Posted by: Huggy | Mar 7, 2011 5:55:46 AM

@mike livingston:
You conflate several different concepts in your comment which are not equivalent. Perhaps most importantly, it is not at all correct to imply that traditions or activities for which "no one can remember the original reason" are therefore nonsensical.

It is also a bit of an overreach to imply, via your analogy, that "no one can remember" in this case. Some of us remember very well why laws were put in place to restrict the ability of governments to confiscate privately created wealth. Unfortunately "The Great Debate" is not taught with any sort of thoroughness any more in public school "history" classes. When it is even mentioned at all.

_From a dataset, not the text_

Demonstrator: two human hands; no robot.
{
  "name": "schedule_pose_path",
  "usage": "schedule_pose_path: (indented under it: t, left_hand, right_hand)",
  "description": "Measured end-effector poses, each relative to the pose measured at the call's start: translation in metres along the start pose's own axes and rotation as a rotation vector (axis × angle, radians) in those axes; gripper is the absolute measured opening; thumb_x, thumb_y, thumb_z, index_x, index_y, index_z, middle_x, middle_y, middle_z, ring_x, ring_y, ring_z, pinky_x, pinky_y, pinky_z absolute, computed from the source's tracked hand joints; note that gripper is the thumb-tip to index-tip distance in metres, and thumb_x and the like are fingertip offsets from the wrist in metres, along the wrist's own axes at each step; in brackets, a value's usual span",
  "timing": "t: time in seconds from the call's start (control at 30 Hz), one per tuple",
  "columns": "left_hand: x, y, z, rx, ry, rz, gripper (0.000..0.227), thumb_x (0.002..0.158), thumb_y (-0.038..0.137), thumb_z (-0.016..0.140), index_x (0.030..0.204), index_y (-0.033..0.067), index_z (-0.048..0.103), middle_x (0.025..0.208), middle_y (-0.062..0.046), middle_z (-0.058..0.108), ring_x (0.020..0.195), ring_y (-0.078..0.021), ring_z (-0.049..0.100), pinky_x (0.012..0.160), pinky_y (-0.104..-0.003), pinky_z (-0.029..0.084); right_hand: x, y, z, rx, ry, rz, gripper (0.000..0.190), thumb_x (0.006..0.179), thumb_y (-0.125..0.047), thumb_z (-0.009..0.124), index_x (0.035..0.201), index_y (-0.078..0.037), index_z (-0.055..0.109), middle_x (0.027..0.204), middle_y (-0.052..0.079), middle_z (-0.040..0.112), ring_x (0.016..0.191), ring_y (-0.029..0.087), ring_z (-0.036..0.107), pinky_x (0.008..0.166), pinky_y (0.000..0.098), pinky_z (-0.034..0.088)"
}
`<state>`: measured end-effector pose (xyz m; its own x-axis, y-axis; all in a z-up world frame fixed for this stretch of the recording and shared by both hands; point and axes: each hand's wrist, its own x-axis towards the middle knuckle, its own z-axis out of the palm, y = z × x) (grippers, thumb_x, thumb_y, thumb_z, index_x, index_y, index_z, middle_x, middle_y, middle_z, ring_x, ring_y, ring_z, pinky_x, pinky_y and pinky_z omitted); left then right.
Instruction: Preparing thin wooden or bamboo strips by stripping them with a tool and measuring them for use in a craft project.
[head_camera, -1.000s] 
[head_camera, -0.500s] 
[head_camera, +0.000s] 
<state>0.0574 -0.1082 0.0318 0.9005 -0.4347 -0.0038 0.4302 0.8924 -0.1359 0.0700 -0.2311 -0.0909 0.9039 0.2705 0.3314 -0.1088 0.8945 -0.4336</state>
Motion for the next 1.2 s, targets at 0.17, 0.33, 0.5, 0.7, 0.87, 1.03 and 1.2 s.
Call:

Reasonable people may find different sides to the issue of taxation of Internet commerce... but it is disingenuous to pretend that the whole argument centers around old laws and customs for which "no one remembers" the reasons, thereby preemptively declaring one side of the argument illegitimate.

Posted by: Matt Knecht | Mar 7, 2011 5:50:15 AM

The "take root by accident" idea arises from the installed base advantage. (Today we no longer smoke as much in cars, but still have that cylindrical socket, because we've made so many car-chargers in that shape...)

By the way, I hope that isn't a wistful tone in Mr. Livingston's post, indirectly hinting that use taxes "make real sense." Starve the beast.

Posted by: Robert Arvanitis | Mar 7, 2011 5:48:03 AM

Why exactly should a company that places no demands on the public fisc of a state be forced to make contributions to that state, again?

Posted by: R C Dean | Mar 7, 2011 5:41:09 AM

Is siren's song an apt analogy here?

Posted by: anon | Mar 7, 2011 4:24:44 AM

The illustrious state of Illinois is going after its residents big time for use tax. (The income tax increase wasn't bad enough.) They suggest you go for their new amnesty program (no penalties & interest for filing use tax form ST-44 for the last 6-1/2 years). Of course, that extends the Statute of Limitations for another six years. And read the IL answer to one savvy guy's question.

"If I file an ST-44, Illinois Use Tax Return, during the amnesty period, does it satisfy my liability with the Department of Revenue?"

"If the Department of Revenue finds that you owe additional tax, we may assess the additional tax plus applicable penalties and interest. We conduct routine audits based on information received from third parties, including the U.S. Customs Service and other states."

Oh, & if you failed to keep complete records, you may just hand over to IL .0006 of your AGI.

Posted by: Gerald | Mar 7, 2011 3:52:49 AM

The effective exemption for many Internet sales is a wonderful example of how things that make no real sense take root by accident and then become extremely difficult to change. It's a bit like Primo Levi's discussion, in The Period Table, of why men and women's shirts button on opposite sides, or why items are included in chemical compounds when no one can remember the original reason for their inclusion. The tax field seems especially prone to such accidents.